Records excerpted from a collection
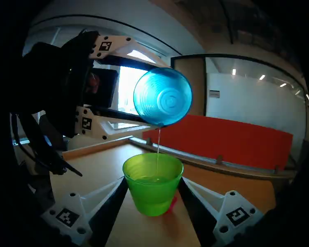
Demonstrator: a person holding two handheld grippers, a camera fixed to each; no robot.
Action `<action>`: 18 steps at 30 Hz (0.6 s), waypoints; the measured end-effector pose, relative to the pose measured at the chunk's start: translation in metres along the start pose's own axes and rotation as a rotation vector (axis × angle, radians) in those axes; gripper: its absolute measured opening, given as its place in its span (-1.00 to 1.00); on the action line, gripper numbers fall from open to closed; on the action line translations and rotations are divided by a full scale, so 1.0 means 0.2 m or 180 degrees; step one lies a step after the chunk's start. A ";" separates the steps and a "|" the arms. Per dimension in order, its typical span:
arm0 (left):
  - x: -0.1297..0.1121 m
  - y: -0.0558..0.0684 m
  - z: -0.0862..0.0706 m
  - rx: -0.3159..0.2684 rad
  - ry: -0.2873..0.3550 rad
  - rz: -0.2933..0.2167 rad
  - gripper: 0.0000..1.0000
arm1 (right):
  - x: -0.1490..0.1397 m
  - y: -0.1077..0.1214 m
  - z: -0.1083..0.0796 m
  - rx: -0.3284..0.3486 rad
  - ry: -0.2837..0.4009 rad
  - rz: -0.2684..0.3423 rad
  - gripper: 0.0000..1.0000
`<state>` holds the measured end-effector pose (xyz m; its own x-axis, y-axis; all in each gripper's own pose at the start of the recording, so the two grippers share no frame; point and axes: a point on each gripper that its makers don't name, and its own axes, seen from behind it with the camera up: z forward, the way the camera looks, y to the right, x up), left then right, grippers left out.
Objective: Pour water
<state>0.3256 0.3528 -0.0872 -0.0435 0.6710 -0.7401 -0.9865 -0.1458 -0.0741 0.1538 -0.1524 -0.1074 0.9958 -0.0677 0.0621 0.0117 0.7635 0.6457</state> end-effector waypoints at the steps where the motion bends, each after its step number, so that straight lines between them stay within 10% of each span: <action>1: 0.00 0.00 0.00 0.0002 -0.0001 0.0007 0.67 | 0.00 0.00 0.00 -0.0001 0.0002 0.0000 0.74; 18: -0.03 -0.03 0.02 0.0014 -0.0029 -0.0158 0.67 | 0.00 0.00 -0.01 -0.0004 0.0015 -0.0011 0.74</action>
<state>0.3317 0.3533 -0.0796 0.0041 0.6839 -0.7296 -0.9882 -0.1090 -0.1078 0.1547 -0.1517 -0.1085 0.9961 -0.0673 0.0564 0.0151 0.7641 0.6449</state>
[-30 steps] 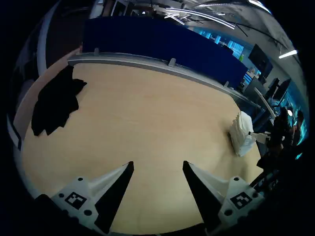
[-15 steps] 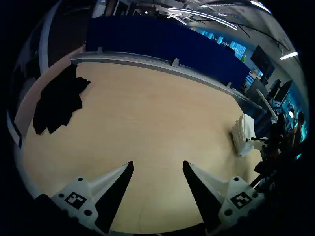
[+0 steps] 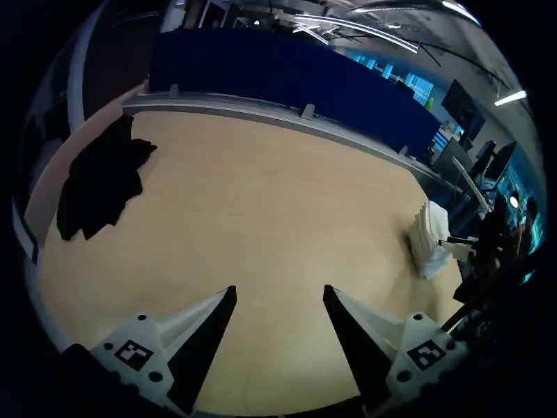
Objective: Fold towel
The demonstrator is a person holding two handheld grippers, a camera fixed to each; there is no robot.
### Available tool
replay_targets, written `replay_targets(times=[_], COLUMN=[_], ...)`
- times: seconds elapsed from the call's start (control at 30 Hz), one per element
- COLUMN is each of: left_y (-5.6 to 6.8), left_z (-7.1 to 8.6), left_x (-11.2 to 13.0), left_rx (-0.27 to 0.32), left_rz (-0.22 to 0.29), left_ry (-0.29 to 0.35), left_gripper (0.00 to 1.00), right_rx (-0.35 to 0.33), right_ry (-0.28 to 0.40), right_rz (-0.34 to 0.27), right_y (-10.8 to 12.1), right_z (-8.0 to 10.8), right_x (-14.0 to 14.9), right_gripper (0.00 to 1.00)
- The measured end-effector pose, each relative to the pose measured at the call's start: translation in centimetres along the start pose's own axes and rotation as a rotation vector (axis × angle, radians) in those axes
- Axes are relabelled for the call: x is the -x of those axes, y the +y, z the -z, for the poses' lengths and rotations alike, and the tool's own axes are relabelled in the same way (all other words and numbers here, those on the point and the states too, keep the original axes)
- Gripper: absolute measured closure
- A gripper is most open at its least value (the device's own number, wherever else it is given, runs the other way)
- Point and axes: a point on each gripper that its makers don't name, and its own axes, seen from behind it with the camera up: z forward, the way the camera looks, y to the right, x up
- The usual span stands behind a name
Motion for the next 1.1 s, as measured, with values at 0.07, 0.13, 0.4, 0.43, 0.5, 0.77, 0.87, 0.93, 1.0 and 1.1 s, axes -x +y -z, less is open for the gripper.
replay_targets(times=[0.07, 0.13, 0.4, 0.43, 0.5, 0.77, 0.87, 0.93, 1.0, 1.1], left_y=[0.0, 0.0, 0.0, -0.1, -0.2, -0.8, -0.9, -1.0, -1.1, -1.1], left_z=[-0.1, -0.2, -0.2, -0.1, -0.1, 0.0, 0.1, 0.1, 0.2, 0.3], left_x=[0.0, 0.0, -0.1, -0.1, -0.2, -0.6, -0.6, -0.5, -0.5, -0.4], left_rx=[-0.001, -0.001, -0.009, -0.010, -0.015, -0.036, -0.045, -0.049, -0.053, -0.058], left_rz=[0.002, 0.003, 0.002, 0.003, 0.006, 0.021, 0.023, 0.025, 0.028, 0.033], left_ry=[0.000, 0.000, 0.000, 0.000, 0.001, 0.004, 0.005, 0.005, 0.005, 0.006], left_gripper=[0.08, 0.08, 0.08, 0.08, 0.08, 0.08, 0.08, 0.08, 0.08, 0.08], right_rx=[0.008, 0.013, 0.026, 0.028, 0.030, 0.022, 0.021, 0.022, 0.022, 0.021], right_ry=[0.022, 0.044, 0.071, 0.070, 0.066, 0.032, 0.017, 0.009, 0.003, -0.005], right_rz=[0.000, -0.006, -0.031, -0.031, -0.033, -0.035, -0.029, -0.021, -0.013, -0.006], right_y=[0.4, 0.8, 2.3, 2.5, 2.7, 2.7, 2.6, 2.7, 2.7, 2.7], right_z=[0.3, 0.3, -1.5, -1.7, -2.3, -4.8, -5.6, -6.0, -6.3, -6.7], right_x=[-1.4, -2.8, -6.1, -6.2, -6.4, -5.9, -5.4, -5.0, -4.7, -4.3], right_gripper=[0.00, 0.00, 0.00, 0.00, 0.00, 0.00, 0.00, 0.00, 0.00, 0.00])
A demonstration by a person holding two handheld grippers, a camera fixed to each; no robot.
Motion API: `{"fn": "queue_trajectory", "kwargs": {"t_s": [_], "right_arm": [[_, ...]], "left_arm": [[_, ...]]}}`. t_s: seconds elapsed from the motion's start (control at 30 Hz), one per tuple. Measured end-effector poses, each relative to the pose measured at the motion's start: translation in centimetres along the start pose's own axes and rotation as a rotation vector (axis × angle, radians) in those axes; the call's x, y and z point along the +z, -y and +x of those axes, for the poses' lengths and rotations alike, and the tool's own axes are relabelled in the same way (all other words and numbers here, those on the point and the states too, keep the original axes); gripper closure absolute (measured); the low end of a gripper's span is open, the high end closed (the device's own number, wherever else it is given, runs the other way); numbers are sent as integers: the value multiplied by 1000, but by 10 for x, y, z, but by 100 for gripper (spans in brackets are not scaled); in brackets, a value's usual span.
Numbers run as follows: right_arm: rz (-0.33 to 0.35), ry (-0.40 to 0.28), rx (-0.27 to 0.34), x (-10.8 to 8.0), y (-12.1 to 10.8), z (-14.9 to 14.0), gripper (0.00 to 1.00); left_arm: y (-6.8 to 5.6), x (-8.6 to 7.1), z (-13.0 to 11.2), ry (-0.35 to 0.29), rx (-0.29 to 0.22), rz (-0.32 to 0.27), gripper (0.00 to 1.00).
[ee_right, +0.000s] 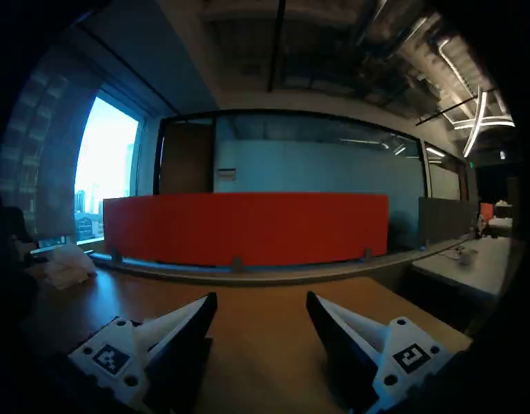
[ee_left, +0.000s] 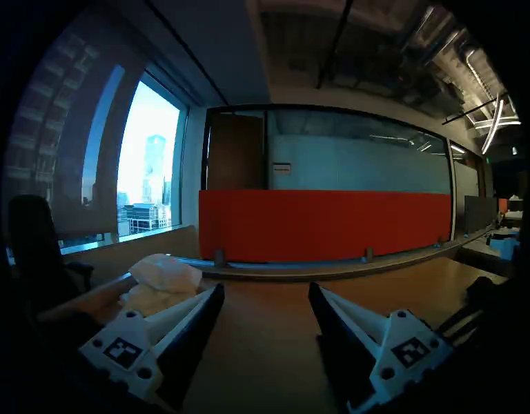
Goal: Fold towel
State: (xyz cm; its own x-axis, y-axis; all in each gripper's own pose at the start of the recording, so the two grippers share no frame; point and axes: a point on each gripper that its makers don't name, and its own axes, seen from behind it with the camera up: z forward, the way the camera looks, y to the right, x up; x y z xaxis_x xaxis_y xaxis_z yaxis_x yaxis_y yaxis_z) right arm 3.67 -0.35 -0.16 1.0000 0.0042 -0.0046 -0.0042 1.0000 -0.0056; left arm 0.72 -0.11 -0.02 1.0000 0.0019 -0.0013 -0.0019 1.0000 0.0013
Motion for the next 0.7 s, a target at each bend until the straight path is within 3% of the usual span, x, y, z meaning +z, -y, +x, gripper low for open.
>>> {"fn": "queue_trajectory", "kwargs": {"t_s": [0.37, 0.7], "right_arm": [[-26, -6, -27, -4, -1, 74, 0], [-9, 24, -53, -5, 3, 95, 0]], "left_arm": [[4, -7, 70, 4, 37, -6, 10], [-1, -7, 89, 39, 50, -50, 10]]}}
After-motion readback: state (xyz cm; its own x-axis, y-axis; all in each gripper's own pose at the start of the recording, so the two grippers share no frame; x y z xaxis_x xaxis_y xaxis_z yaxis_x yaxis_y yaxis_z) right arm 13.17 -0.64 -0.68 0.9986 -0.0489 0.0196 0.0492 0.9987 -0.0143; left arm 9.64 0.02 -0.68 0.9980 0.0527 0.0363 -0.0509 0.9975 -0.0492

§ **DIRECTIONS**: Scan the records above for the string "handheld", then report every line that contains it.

§ **WRITTEN ANSWER**:
Demonstrator: a person holding two handheld grippers, a camera fixed to each; no robot.
The demonstrator is a person holding two handheld grippers, a camera fixed to each; there is no robot.
A demonstration by a person holding two handheld grippers, a camera fixed to each; no robot.

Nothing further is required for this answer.